I joined IBC last June and found it frustrating to try to navigate their information system, and I thought the placement of the decoy forum that nobody was using was at best baffling. I had thought "to learn more about bettas," but all I could find were discussions of regulations and what appeared to be a series of loosely connected email-type communications, many of which pertained to the most recent show. I thought I could search a show schedule to see if anything was happening where I live, but nothing was listed for my region or even really my nation, though I have learned subsequently about an upcoming show (May 11) in Long Beach, run by a local betta society and sanctioned by IBC.

So when Basement Bettas and EvilVOG remark that in supporting the IBC I am supporting the main support in the universe for the hobby I enjoy, I have to chuckle a little bit, because they really do have a point. Without IBC, the hobby I love would not have much structure or much by way of goals. And active members of IBC have certainly received emolument from my membership fee, among others. But I don't think the Congress provides much of a welcome to non-insiders like myself who wish to "take their hobby to the next level" without necessarily ever wanting to breed bettas or show them. What would that require? It strikes me the IBC is an established network that functions to the advantage of those who have penetrated its precincts (those who breed and show bettas, and who need to be a part of that system in order to advance), but in offering membership for money, the IBC can't offer an entré to that network, or if it can offer an opening, that opening does not lead very far.
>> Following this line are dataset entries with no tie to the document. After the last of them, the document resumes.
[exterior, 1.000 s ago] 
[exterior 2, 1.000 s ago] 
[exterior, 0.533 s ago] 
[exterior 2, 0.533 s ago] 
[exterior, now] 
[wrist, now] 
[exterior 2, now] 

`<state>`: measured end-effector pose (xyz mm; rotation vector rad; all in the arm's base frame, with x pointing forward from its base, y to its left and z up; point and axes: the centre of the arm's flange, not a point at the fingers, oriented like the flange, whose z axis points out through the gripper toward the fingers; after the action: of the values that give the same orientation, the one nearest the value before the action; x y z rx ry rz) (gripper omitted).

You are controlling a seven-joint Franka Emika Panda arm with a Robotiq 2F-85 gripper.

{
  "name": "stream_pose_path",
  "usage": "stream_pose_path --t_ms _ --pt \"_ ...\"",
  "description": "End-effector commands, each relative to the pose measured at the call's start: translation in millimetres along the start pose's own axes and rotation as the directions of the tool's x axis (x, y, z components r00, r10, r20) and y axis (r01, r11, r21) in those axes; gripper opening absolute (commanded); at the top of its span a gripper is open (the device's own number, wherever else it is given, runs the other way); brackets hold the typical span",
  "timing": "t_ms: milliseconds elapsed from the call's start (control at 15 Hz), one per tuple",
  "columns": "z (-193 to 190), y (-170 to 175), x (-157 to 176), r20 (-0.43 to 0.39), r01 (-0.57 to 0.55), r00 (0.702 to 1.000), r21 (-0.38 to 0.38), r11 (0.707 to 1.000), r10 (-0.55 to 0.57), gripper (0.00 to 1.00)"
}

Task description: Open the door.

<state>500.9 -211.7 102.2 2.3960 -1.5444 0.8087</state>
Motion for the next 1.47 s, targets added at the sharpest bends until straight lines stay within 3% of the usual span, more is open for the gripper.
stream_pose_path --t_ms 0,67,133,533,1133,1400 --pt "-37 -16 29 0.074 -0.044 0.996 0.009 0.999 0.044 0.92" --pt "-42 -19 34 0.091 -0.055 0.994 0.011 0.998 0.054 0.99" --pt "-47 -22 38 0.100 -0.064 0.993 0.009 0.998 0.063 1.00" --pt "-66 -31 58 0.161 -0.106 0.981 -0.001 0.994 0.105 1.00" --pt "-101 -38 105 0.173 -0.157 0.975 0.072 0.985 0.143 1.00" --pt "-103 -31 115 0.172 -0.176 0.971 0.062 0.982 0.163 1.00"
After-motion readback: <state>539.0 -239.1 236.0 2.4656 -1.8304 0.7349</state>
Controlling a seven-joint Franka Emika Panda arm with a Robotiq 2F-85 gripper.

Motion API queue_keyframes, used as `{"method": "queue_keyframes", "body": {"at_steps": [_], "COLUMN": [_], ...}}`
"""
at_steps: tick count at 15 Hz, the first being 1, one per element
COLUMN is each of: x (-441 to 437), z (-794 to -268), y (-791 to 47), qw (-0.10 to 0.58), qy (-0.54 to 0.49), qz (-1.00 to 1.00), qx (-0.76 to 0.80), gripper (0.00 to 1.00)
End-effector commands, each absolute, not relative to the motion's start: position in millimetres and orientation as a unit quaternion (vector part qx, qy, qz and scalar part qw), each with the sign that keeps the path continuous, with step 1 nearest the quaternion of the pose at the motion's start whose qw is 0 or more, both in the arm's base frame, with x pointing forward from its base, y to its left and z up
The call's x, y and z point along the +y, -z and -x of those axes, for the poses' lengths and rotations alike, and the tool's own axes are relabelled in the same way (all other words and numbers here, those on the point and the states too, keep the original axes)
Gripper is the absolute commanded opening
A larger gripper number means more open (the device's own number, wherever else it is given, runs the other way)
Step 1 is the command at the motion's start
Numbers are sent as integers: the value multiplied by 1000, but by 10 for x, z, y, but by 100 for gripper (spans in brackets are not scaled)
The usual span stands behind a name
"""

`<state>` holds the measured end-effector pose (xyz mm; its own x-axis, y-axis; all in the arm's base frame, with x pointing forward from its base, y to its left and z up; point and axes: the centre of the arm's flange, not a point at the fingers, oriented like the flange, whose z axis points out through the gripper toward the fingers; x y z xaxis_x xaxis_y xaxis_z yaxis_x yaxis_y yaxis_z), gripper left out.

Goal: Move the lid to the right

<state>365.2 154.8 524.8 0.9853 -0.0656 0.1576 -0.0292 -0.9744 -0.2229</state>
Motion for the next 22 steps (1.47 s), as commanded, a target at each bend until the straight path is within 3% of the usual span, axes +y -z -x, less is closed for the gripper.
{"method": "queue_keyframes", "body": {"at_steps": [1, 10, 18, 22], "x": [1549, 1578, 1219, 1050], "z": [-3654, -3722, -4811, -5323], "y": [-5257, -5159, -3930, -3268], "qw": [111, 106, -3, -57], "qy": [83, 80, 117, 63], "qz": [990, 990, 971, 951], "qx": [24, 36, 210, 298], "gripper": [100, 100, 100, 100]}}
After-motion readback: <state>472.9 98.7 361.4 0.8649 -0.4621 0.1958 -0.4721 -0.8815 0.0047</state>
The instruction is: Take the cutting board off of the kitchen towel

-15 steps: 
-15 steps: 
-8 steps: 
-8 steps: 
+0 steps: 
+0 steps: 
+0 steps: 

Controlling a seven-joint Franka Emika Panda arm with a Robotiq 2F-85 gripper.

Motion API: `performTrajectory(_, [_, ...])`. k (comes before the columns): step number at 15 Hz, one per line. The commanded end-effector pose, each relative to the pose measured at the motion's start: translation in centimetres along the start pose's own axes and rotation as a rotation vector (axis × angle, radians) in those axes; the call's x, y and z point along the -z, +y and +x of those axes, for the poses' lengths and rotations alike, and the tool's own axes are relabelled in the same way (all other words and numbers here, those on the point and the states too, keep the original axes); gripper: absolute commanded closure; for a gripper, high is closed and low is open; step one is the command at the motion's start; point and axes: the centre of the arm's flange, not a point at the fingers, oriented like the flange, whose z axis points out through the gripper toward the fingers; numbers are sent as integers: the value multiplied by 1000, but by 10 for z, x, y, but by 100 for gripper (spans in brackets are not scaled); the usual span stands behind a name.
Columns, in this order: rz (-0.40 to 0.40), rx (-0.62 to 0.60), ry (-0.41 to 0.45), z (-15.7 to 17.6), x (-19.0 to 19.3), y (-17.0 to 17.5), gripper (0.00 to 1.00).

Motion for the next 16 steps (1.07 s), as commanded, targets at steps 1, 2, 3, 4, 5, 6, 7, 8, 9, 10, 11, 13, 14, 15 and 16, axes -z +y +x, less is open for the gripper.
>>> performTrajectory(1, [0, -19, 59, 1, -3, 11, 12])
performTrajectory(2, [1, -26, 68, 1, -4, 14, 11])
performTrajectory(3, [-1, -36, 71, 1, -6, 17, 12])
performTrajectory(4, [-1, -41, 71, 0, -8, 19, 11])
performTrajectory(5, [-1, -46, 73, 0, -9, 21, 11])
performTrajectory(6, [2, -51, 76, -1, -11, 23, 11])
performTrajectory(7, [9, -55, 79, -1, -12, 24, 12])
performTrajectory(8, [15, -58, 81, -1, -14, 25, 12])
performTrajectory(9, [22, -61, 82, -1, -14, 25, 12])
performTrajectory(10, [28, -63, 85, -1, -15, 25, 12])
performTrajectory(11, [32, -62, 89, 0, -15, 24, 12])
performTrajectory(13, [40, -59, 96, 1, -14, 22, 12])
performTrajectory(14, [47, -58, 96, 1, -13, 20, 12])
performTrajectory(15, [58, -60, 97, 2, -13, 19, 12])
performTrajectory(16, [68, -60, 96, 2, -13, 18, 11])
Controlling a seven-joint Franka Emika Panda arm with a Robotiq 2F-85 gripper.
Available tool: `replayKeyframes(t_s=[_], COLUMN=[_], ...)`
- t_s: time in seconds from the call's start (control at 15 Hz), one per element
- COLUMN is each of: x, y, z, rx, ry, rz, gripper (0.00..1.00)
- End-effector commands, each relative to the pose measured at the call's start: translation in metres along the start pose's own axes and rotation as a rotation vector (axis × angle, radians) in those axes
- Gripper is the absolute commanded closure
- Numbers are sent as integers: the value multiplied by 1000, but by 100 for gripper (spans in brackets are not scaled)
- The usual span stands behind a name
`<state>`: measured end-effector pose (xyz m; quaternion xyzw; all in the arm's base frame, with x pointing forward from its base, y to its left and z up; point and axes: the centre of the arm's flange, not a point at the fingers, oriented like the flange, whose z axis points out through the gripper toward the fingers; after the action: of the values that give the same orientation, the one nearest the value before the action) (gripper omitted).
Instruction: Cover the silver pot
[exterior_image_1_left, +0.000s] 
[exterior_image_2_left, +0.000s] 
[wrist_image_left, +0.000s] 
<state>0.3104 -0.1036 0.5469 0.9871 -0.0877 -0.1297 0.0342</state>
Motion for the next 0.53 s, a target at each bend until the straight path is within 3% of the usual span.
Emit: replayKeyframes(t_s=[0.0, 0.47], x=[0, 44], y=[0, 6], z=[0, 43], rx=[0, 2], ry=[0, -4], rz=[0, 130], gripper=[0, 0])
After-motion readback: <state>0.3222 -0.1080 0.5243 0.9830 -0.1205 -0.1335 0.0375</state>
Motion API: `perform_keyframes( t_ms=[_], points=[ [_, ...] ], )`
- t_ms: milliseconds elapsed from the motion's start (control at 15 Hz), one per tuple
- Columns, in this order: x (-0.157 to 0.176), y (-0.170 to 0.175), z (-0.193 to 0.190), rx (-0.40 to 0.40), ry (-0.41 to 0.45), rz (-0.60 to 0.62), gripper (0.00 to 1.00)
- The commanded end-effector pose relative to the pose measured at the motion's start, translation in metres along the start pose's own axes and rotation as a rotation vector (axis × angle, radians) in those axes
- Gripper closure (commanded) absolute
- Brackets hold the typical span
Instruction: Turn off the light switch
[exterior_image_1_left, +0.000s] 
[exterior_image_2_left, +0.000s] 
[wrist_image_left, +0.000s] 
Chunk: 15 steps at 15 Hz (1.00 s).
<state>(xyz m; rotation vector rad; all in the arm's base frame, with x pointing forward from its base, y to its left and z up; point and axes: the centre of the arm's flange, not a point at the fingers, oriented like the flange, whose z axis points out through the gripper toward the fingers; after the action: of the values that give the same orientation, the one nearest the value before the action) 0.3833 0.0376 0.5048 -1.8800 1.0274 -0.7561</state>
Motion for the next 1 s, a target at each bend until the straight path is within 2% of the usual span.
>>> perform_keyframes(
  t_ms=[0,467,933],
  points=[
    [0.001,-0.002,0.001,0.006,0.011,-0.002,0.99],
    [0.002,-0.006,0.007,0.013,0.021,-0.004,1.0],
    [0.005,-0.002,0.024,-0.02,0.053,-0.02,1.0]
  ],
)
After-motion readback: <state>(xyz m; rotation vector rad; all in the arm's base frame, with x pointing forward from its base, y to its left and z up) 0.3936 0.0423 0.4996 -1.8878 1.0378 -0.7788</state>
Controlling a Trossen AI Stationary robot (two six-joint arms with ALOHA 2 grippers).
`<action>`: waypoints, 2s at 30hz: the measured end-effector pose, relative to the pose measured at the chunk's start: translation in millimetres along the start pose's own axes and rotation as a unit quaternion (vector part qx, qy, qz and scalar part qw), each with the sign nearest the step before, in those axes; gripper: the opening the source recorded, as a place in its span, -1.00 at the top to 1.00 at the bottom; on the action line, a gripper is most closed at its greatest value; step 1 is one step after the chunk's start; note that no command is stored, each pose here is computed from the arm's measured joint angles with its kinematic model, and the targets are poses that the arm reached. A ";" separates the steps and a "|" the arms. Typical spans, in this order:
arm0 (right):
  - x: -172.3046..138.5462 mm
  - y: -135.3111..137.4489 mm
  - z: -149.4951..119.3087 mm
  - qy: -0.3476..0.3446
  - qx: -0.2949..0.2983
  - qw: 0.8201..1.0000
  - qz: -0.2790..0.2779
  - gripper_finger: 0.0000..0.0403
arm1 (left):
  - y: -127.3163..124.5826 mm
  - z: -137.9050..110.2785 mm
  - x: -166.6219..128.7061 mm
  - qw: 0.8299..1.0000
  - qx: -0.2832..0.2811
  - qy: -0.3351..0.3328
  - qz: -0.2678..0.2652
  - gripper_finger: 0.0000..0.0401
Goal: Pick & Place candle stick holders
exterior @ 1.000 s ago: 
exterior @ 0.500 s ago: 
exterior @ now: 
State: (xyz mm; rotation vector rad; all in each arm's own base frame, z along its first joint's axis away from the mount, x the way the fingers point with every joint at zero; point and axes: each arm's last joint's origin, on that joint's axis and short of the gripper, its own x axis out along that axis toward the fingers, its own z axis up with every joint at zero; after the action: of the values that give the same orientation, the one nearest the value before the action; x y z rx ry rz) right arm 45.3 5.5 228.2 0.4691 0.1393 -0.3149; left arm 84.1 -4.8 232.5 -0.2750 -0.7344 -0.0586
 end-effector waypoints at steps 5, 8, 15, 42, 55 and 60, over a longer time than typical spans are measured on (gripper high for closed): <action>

I think the IBC directors should think through what they do have to offer neophyte inductees and make that first step worth it, and then new members can find their way in the organization with some prior incentive. As it is, if you are willing to "make the most of your membership" by *networking*, then you will be given a place at the table. Maybe societies are just like this, but it strikes me that something important is missing from this welcoming committee.


----------



## Basement Bettas

There are some definite things needing changed on the site and the info provided. It is a thorn in my side having stuff every where. Whether elected president or not, I am involved and using my organizational skills to make it different. If things play out as I desire.. that site will be much different very soon too. If you check out the site I am a co-founder on, you will see I am much more into slick and simple. So yes.. I feel your pain and it is my priority to have taken care of as soon as possible. I could have thrown up my hands and just walked away.. but I am using my talents to make things better going forward. It is a huge project to lay out and implement.. a web site like the IBC. Not every one is capable of handling it. Besides myself there are a few others with incredible skills in web design and project management. That site will be fixed. If you are still currently a member.. please take the time to read the next issue of Flare! and vote. Your voice will make a difference.


----------



## Basement Bettas

For Karens group, you have to be added. Send me an email so I have your email to send you an invitation.. 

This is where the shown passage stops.